July 25, 2010: A web site released 91,000 operational, intelligence and diplomatic reports generated by U.S. forces in Afghanistan between 2004-9. The only things held back were 15,000 documents that contained information on Afghans who reported on Taliban operations. Such people are often targets of Taliban death squads, even though many of these informants are in areas where the Taliban are still struggling to establish a presence. While classified, none of the released documents were top secret (as in covering Special Forces operations). The essence of these reports has long been available to the media, but often ignored (or downplayed) for one reason or another. One item the U.S. has downplayed is enemy casualties. Not wanting to repeat the problems with "body count" during Vietnam (especially pressure on commanders to increase it for the enemy), it indicated that since 2002, some 17,000 enemy fighters have died, along with at least 4,000 Afghan security personnel and 4,500 civilians. Also covered was lots of evidence of Pakistani support (via their version of the CIA and some army officers) for the Taliban (which Pakistan created 16 years ago, as a tool to control Afghanistan).  There were also a lot of details about Iranian support for the Taliban. The leaked documents also provide a lot more of the day-to-day detail of the war, including the heavy use of commando type operations and UAVs.  

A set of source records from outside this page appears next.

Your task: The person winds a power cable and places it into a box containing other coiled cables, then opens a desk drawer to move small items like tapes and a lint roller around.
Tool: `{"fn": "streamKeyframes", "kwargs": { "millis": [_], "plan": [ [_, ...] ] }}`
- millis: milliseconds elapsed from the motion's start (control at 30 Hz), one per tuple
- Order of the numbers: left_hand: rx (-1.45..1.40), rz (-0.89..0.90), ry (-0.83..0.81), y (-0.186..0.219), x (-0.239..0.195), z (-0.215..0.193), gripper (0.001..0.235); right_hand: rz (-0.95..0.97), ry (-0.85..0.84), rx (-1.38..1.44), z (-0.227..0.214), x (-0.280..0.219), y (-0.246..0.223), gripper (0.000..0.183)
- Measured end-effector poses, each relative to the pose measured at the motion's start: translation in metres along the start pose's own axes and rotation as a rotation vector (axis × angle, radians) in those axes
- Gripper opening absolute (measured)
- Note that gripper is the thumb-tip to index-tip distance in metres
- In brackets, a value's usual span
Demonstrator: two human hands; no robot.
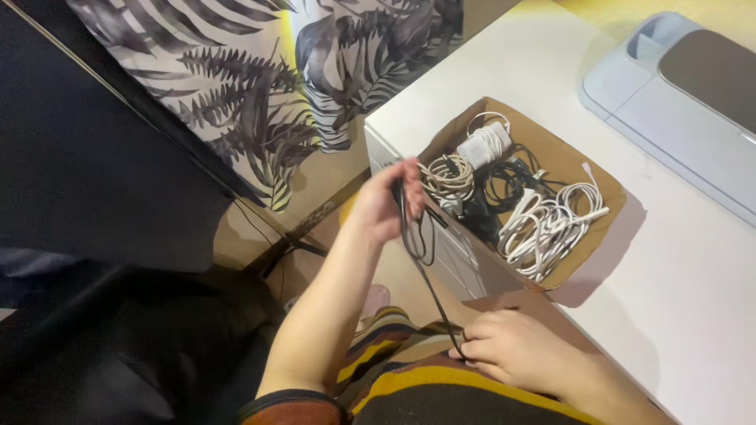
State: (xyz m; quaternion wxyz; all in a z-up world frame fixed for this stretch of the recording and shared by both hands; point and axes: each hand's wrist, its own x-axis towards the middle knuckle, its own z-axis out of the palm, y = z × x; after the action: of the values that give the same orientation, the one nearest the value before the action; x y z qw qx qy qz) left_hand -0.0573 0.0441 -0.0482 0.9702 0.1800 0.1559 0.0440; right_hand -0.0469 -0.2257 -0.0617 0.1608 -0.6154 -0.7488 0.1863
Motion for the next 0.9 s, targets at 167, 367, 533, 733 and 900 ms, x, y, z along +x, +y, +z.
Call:
{"fn": "streamKeyframes", "kwargs": {
  "millis": [167, 367, 533, 733, 900],
  "plan": [
    [0.049, 0.105, 0.008, 0.016, 0.017, -0.003, 0.021, 0.522, -0.367, 0.146, 0.036, -0.01, 0.047, 0.024],
    [1.082, 0.101, 0.08, 0.036, -0.026, 0.017, 0.046, 0.611, 0.293, 0.882, 0.016, -0.063, 0.079, 0.025],
    [2.471, -0.2, 0.226, -0.014, -0.061, 0.041, 0.051, 0.504, 0.66, 1.183, -0.04, -0.044, 0.06, 0.029],
    [2.04, 0.797, -0.46, -0.046, -0.08, 0.092, 0.061, 0.3, 0.575, 1.394, -0.061, -0.005, 0.031, 0.06],
    [1.919, 0.447, -0.563, -0.031, -0.097, 0.11, 0.03, 0.147, 0.149, 1.526, -0.046, -0.023, 0.039, 0.047]
  ]
}}
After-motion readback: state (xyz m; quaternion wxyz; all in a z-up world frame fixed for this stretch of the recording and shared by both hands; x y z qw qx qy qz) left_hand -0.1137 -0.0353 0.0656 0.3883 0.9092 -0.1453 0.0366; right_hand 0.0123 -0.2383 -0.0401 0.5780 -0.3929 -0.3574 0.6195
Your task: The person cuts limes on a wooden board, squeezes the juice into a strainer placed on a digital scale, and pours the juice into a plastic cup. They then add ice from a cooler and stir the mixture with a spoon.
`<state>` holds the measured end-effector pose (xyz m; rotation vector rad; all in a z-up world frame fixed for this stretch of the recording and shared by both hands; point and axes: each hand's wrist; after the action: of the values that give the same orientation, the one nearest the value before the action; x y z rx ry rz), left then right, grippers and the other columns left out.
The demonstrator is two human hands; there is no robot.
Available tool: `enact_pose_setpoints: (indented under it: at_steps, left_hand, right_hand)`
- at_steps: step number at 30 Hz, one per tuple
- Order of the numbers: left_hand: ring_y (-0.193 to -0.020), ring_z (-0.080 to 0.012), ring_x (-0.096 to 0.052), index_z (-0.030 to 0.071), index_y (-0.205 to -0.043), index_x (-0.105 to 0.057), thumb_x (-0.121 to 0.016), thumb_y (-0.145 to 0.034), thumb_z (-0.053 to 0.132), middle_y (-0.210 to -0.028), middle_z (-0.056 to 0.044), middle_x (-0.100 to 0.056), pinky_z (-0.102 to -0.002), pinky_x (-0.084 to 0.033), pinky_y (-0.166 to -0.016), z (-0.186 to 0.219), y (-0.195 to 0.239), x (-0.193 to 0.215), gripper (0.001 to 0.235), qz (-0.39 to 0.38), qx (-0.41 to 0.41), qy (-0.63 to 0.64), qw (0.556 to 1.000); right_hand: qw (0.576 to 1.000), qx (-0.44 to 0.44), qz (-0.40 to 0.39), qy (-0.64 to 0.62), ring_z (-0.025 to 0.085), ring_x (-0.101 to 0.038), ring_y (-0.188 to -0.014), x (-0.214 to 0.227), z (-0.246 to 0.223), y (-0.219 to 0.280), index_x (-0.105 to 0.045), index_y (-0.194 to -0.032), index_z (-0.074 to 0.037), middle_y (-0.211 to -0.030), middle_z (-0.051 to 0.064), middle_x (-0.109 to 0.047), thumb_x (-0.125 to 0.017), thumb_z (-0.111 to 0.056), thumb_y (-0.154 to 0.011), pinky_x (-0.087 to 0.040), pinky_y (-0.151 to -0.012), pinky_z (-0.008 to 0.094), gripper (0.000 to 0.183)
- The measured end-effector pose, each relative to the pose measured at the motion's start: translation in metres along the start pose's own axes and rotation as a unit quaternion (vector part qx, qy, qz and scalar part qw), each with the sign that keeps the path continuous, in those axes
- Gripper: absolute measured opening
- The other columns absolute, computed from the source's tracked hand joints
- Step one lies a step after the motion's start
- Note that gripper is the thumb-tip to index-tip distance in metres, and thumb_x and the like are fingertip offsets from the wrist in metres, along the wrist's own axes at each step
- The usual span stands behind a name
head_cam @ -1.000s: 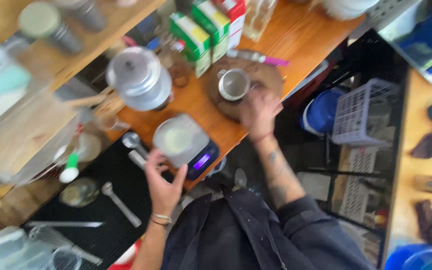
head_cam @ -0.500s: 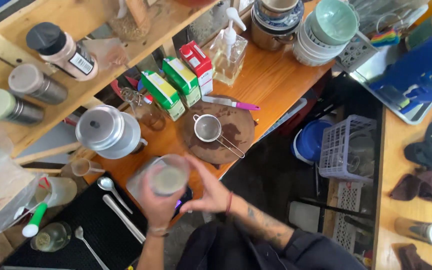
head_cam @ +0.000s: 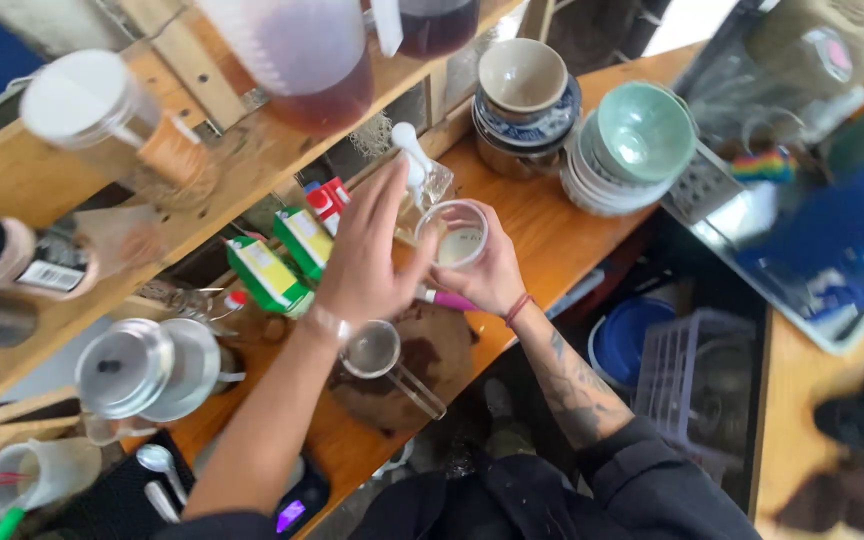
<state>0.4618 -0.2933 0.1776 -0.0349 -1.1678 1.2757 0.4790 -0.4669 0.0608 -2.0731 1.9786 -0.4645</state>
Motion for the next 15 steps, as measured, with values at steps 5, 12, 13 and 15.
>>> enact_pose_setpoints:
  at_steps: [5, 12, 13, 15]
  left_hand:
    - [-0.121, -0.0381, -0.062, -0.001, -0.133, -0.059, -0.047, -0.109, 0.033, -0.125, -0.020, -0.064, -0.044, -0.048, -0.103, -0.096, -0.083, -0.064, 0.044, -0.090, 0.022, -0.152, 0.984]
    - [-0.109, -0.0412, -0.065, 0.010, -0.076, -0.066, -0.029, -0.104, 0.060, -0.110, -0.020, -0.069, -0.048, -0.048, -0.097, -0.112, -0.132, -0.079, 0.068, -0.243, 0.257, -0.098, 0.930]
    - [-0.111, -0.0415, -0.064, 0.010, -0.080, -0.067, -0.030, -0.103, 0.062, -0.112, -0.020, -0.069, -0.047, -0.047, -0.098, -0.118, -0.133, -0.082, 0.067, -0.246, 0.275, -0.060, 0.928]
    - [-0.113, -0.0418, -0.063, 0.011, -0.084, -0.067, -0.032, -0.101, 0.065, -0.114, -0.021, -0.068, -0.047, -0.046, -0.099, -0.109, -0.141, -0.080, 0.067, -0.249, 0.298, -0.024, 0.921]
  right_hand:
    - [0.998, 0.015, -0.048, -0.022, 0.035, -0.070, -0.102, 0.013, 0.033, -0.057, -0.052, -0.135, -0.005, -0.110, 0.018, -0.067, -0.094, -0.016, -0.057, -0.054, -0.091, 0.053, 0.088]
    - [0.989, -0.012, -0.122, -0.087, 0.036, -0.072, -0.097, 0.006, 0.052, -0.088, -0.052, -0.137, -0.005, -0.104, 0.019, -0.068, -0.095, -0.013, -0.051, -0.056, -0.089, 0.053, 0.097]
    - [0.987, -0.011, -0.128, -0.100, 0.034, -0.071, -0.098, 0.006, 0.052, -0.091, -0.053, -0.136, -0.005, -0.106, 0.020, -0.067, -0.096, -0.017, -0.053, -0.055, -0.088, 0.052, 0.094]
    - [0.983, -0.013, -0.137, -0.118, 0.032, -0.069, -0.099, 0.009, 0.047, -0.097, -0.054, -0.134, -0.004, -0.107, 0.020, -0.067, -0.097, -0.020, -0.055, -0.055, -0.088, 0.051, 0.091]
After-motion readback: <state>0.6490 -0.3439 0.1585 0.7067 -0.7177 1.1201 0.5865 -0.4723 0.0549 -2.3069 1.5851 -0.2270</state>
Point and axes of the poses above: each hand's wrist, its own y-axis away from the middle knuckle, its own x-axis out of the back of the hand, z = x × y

Barg-e-Matal, in northeastern Nuristan province, changed hands again, as a large force of Taliban drove away Afghan police. The Taliban had crossed the Pakistan border into this remote and sparsely populated district (one of 398 in the country). The police withdrew after suffered six dead and killing over 30 Taliban. The Taliban did their usual looting and intimidation routine, and awaited the usual counterattack. The area is an important supply route for the Taliban, and they make these raids regularly to prevent the police from interfering with the movement of supplies and Taliban personnel. This area changes hands frequently, often more than once a month.

July 23, 2010: The new commander of U.S. forces, general David Petraeus, has cancelled his predecessors plan for clearing the Taliban out of Kandahar (with large numbers of troops hunting down and killing or capturing key Taliban personnel). Instead, the U.S. will attempt to make deals with the various factions in Kandahar, and then send in troops to round up (or kill) key Taliban personnel. The new strategy is not a lot different from the old one, especially in a strategic sense. What it is doing differently is seen at the tactical level, where the troops are concentrating more on enemy logistics (blocking routes used by the Taliban to get people and weapons into Kandahar) and bases outside the city, that support forces inside the city.

July 22, 2010:  The U.S. has implemented travel and financial sanctions against three men who are critical to managing finances for Taliban and terrorist groups. These men will now find it harder to travel internationally or conduct financial transactions via banks or other financial organizations. The three men sanctioned are Nasiruddin Haqqani (of the Haqqani Network  in Pakistan), Gul Agha Ishakzai (in charge of Taliban's finances) and Amir Abdullah (a long time Taliban financial adviser).